DATA SUPPLIED.
-*-

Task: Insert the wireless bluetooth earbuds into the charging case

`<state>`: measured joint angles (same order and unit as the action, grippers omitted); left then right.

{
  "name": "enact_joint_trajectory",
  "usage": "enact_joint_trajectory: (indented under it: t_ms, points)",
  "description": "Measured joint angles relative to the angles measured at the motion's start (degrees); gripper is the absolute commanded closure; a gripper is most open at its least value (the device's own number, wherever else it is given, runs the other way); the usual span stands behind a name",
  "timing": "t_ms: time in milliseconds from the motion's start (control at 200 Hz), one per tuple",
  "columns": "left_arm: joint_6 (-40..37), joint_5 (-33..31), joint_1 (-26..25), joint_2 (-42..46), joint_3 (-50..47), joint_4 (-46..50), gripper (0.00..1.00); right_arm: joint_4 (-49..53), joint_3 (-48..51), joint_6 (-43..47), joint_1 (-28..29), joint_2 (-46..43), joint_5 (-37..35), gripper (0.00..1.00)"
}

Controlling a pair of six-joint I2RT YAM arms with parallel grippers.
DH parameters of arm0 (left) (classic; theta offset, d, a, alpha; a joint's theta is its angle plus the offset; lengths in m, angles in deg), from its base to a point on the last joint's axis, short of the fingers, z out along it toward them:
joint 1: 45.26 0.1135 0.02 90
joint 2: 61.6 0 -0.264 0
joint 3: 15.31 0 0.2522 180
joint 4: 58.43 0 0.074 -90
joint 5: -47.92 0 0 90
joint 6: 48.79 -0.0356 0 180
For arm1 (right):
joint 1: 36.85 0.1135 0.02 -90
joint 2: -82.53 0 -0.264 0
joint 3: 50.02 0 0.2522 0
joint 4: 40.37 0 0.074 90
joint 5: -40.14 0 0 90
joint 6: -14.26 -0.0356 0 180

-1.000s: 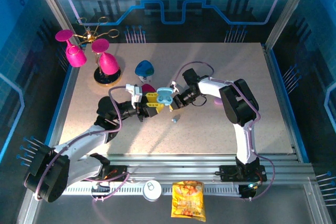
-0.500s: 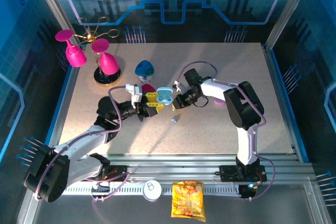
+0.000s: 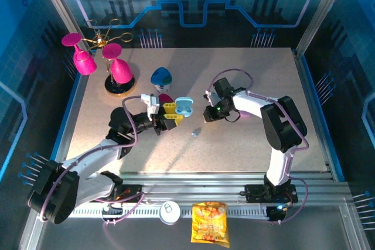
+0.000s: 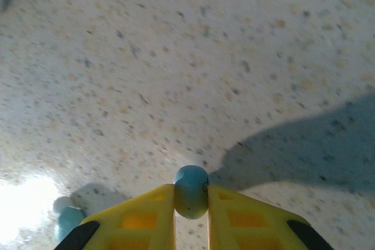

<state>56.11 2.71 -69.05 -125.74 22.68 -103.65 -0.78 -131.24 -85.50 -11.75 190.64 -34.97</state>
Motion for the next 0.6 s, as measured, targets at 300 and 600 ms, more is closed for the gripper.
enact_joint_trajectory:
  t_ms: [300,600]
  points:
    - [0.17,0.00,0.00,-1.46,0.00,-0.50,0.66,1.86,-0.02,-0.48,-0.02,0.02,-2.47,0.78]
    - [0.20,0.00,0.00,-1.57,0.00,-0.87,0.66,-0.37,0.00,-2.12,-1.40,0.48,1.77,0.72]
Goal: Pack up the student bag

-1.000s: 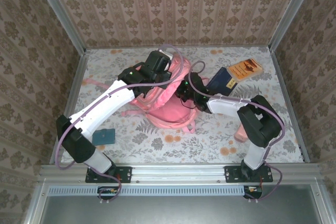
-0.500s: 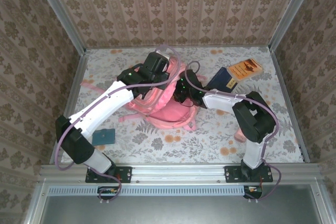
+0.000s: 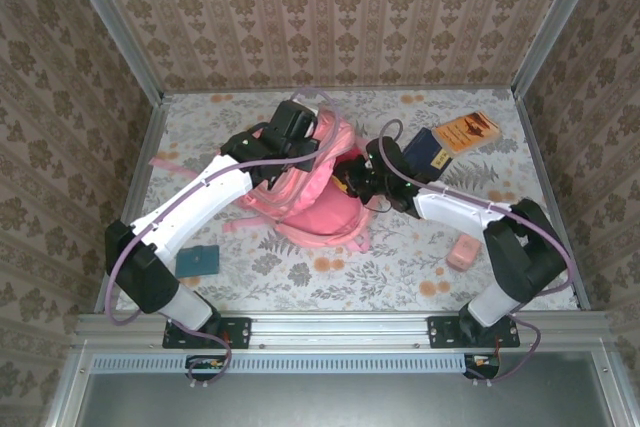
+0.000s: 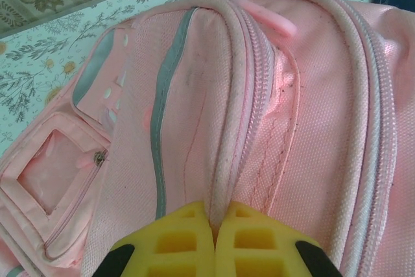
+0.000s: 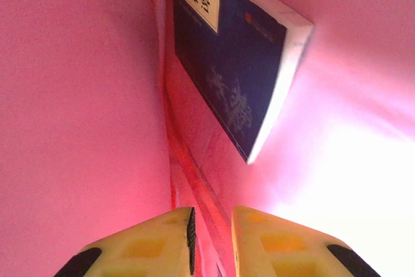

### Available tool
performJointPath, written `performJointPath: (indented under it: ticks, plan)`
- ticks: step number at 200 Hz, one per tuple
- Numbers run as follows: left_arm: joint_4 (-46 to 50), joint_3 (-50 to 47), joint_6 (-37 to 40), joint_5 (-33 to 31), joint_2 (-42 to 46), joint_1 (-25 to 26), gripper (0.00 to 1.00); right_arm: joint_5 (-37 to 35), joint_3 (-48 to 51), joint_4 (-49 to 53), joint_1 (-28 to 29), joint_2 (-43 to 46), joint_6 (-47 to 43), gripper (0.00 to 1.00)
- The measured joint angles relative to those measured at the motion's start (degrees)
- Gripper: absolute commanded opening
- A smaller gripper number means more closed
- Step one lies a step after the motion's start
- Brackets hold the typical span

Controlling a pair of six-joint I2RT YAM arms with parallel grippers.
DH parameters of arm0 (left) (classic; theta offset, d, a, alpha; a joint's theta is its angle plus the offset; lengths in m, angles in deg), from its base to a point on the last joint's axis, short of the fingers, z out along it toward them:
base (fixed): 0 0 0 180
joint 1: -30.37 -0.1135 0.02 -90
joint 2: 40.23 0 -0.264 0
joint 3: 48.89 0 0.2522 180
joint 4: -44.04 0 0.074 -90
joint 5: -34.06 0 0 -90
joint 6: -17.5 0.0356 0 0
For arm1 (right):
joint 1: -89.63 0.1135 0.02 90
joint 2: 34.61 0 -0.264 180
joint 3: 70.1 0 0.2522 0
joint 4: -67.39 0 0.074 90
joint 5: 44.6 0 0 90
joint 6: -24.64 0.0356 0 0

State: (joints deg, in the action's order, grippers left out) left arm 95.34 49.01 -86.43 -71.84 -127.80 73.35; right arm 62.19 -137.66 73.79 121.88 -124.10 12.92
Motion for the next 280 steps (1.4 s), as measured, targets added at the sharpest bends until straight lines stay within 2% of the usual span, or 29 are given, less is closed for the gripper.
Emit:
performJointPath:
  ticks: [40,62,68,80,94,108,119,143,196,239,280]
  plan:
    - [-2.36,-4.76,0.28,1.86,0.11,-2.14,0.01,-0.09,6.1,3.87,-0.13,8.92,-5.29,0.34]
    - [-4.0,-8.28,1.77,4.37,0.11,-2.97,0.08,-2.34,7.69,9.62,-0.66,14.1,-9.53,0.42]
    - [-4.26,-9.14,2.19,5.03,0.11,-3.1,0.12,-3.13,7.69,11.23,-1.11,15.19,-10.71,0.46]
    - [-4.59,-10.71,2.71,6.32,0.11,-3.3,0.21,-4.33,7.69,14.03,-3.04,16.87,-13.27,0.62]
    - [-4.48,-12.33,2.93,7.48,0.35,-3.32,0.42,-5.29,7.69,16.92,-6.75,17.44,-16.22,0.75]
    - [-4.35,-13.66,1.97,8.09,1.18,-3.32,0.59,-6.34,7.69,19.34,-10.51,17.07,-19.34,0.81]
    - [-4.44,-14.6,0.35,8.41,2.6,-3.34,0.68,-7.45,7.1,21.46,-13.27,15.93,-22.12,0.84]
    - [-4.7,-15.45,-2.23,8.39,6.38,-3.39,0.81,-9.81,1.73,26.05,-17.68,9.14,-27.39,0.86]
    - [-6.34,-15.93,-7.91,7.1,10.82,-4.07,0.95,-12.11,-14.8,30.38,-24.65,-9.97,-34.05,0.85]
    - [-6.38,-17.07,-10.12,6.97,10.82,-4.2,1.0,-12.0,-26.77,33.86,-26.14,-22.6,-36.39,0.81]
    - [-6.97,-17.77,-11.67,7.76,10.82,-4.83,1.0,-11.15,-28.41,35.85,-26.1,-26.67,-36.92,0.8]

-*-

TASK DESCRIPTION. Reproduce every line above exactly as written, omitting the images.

EXERCISE RESULT.
Task: Insert the wireless bluetooth earbuds into the charging case

`<state>`: measured joint angles (same order and unit as the action, grippers omitted); left then right.

{
  "name": "enact_joint_trajectory",
  "usage": "enact_joint_trajectory: (indented under it: t_ms, points)",
  "description": "Measured joint angles relative to the angles measured at the motion's start (degrees); gripper is the absolute commanded closure; a gripper is most open at its least value (the device's own number, wherever else it is given, runs the other way); the usual span stands behind a name",
  "timing": "t_ms: time in milliseconds from the motion's start (control at 200 Hz), one per tuple",
  "columns": "left_arm: joint_6 (-40..37), joint_5 (-33..31), joint_1 (-26..25), joint_2 (-42..46), joint_3 (-50..47), joint_4 (-46..50), gripper (0.00..1.00); right_arm: joint_4 (-49..53), joint_3 (-48..51), joint_6 (-43..47), joint_1 (-28..29), joint_2 (-46..43), joint_5 (-37..35), gripper (0.00..1.00)"
}

Controlling a pair of six-joint I2RT YAM arms with parallel grippers.
DH parameters of arm0 (left) (classic; theta offset, d, a, alpha; a joint's theta is its angle plus the offset; lengths in m, angles in deg), from its base to a point on the last joint's axis, short of the fingers, z out along it toward them:
joint 1: 45.26 0.1135 0.02 90
joint 2: 61.6 0 -0.264 0
joint 3: 15.31 0 0.2522 180
joint 4: 58.43 0 0.074 -90
joint 5: -47.92 0 0 90
joint 6: 48.79 -0.0356 0 180
For arm1 (right):
joint 1: 36.85 0.1135 0.02 -90
joint 2: -82.53 0 -0.264 0
joint 3: 50.02 0 0.2522 0
joint 4: 40.37 0 0.074 90
joint 5: -40.14 0 0 90
joint 6: -14.26 -0.0356 0 180

-1.000s: 
-0.500s: 
+0.000s: 
+0.000s: 

<state>56.11 2.71 -69.05 -125.74 22.68 -103.65 -0.78 -131.24 -85.50 -11.75 190.64 -34.97</state>
Motion for the next 0.6 s, as measured, targets at 300 and 600 ms, more is closed for the gripper.
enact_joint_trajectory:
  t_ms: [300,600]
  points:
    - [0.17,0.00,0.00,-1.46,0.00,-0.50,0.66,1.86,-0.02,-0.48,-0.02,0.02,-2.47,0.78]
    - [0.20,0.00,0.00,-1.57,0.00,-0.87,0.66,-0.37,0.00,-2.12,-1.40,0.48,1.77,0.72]
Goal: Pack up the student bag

-1.000s: 
-0.500s: 
+0.000s: 
+0.000s: 
+0.000s: 

### Available tool
performJointPath, written `performJointPath: (indented under it: ticks, plan)`
- ticks: step number at 200 Hz, one per tuple
- Numbers run as follows: left_arm: joint_4 (-46 to 50), joint_3 (-50 to 47), joint_6 (-37 to 40), joint_5 (-33 to 31), joint_2 (-42 to 46), joint_1 (-25 to 26), gripper (0.00 to 1.00); right_arm: joint_5 (-37 to 35), joint_3 (-48 to 51), joint_4 (-49 to 53), joint_1 (-28 to 29), joint_2 (-43 to 46), joint_6 (-47 to 43), gripper (0.00 to 1.00)
- The measured joint angles relative to those measured at the motion's start (degrees)
- Gripper: absolute commanded opening
- A smaller gripper number means more closed
- Step one lies a step after the motion's start
- Brackets hold the typical span

Controlling a pair of six-joint I2RT YAM arms with parallel grippers.
DH parameters of arm0 (left) (classic; theta offset, d, a, alpha; a joint's theta is its angle plus the offset; lengths in m, angles in deg), from its base to a point on the last joint's axis, short of the fingers, z out along it toward them:
base (fixed): 0 0 0 180
joint 1: -30.37 -0.1135 0.02 -90
joint 2: 40.23 0 -0.264 0
joint 3: 48.89 0 0.2522 180
joint 4: -44.04 0 0.074 -90
joint 5: -34.06 0 0 -90
joint 6: -17.5 0.0356 0 0
For arm1 (right):
joint 1: -89.63 0.1135 0.02 90
joint 2: 34.61 0 -0.264 180
joint 3: 70.1 0 0.2522 0
joint 4: -67.39 0 0.074 90
joint 5: 44.6 0 0 90
joint 6: -24.64 0.0356 0 0

State: (joints deg, in the action's order, grippers left out) left arm 95.34 49.01 -86.43 -71.84 -127.80 73.35; right arm 62.19 -137.66 73.79 121.88 -124.10 12.92
Motion for the next 280 steps (1.4 s), as measured, targets added at the sharpest bends until straight lines stay within 2% of the usual span, or 29 are given, less is closed for the gripper.
Emit:
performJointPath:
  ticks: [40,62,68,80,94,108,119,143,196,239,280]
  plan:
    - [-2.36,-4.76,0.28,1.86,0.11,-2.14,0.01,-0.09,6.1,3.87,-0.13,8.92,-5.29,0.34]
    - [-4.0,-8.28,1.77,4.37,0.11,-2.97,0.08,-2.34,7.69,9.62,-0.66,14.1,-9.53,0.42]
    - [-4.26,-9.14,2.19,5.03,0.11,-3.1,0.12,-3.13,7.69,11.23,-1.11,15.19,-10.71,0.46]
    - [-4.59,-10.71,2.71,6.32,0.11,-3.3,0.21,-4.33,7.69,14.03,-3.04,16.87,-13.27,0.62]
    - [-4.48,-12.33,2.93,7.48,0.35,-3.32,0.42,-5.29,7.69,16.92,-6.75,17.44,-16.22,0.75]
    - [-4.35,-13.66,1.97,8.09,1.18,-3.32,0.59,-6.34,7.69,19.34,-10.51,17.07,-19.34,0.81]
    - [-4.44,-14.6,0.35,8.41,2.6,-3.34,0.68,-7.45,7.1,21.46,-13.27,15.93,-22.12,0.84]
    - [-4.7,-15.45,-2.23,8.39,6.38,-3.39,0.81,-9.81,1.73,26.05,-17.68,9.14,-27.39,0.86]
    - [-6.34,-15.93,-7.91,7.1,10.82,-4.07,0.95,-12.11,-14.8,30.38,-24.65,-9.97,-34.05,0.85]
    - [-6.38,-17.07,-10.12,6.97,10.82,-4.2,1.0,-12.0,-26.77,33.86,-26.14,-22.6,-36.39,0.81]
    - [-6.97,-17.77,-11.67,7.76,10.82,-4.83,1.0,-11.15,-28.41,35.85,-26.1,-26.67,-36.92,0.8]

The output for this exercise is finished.